The “thrust of the research imperative against death is to turn death itself into a contingent, accidental event,” Callahan submits, and one result of this way of thinking is that it “promotes the idea among the public and physicians that death represents a failure of medicine.”

“Since we are a self-replacing entity,” William Haseltine informs the
New York Times
, “and do so reasonably well for many decades, there is no reason we can't go on forever.”
*
He explains: “The fundamental property of DNA is its immortality. The problem is to connect that immortality with human immortality and, for the first time, we see how that may be possible.”

When Phil and I discuss my mother, who has been diagnosed with Alzheimer's disease and has been in a nursing home since 1992 (by which time she no longer knew who I was; for the last four or five years—I am writing this in the summer of 2002, shortly before her ninety-first birthday—she has not recognized even her regular nurses), Phil shakes his head.
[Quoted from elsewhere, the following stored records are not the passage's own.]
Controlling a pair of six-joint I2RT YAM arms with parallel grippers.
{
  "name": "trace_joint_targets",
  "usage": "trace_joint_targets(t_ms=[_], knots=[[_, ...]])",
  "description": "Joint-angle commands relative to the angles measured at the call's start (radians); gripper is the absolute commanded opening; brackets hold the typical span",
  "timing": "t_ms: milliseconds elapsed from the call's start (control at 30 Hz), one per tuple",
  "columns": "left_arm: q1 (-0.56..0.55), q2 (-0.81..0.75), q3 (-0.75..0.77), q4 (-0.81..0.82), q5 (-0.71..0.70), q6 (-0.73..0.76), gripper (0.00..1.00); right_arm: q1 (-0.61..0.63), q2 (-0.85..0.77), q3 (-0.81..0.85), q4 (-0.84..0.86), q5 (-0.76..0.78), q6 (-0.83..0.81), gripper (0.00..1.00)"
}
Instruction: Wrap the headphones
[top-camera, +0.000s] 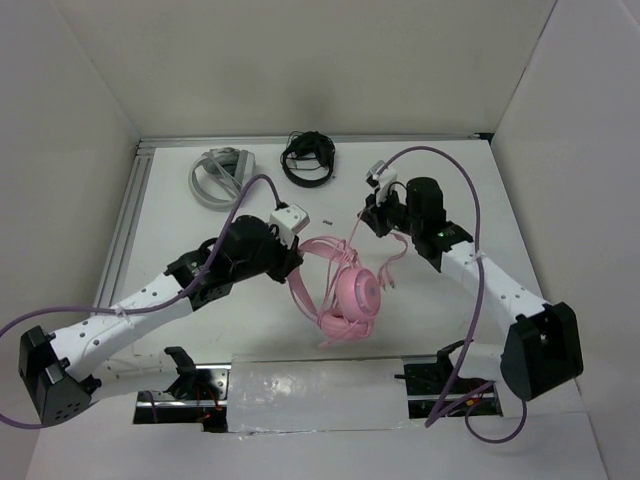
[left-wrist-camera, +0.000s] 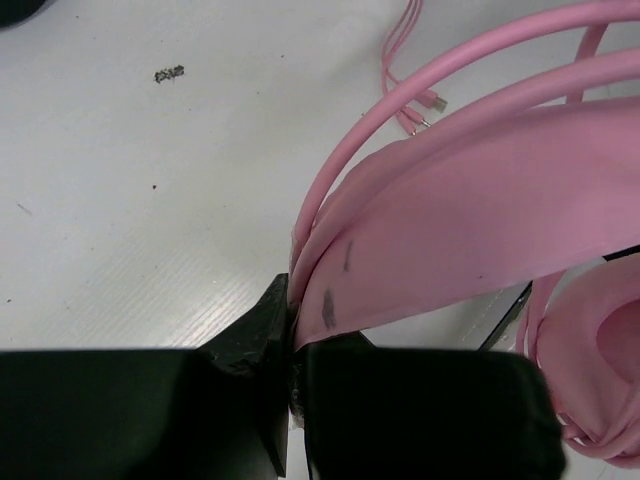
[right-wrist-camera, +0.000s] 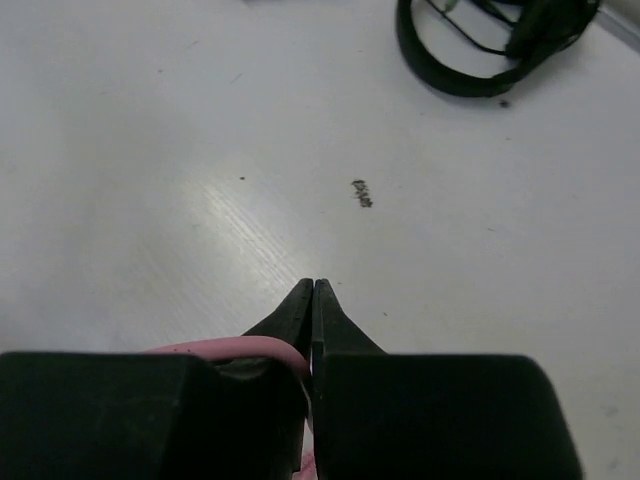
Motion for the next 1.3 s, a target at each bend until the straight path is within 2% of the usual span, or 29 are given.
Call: trace_joint_targets(t_ms=[0, 100, 300, 467, 667, 800, 1267], knots=[[-0.018, -0.047, 0.11, 0.096, 0.126, 0.018, 0.0, -0.007, 0.066, 0.055, 0.105, -0.087, 0.064, 0.08], [-0.015, -0.047, 0.233, 0.071, 0.103, 0.041, 0.0, 0.008, 0.122, 0.049, 0.152, -0.142, 0.112, 0.14], [-0.015, -0.034, 0.504, 0.031, 0.098, 0.084, 0.0, 0.08, 0.233, 0.067, 0.249, -0.184, 0.157, 0.19], [-0.017, -0.006, 0.629, -0.007, 0.121, 0.107, 0.0, 0.148, 0.324, 0.132, 0.293, -0.212, 0.167, 0.18], [-0.017, 0.022, 0.71, -0.033, 0.073, 0.109, 0.0, 0.216, 0.415, 0.185, 0.315, -0.216, 0.178, 0.19], [-0.015, 0.028, 0.759, -0.045, 0.049, 0.112, 0.0, 0.243, 0.45, 0.181, 0.381, -0.241, 0.212, 0.22], [-0.015, -0.007, 0.758, -0.024, -0.008, 0.12, 0.0, 0.266, 0.409, 0.12, 0.412, -0.25, 0.218, 0.31]])
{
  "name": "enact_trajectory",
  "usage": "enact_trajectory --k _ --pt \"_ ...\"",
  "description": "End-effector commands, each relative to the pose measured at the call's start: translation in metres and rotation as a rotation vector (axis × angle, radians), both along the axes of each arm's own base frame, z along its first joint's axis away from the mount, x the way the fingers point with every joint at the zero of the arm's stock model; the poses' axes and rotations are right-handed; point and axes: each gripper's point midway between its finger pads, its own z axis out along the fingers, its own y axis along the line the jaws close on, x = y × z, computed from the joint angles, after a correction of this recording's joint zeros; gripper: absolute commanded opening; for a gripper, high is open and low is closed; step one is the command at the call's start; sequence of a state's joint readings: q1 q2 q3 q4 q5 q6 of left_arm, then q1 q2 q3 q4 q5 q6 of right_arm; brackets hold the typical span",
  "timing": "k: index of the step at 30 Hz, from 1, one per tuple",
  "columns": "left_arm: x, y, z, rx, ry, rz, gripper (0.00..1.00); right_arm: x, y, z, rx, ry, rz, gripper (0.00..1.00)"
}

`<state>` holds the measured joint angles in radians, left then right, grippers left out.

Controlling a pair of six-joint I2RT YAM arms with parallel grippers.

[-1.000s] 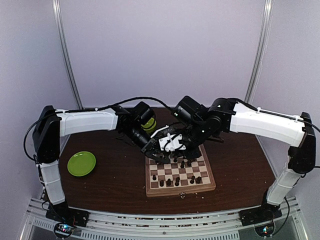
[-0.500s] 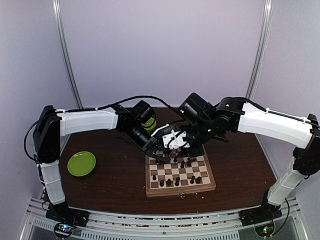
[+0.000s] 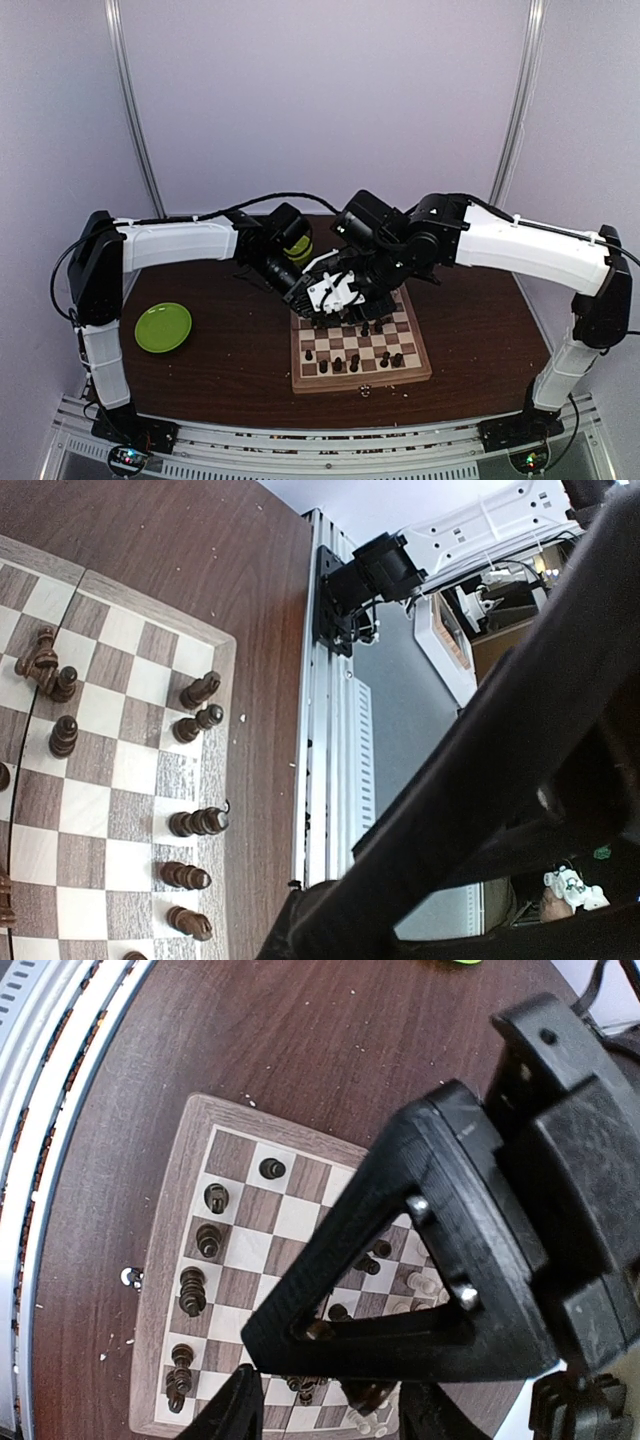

“Sometimes I don't understand why Alzheimer's is such a big
deal,” he says. “As we get older,
lots
of our systems begin to wear down, and that seems natural to me. In the old days, see, when her memory got bad and she couldn't take care of herself, Aunt Edith would live with one of her children or a brother or sister, and when people got together she would usually sit quietly by herself, and if anybody asked about her, the family would say, ‘Oh that's Tante Edith—she doesn't remember things so well anymore, but she still bakes great strudel.'

“I mean, why are all these young people jogging and working out on treadmills and in health clubs all the time? Why is everyone on these diets all the time? Why do old men take up with young things, and women get boob-lifts and face-lifts? It's the Ponce de León thing if you ask me—thinking we can cheat the angel of death and stay young forever.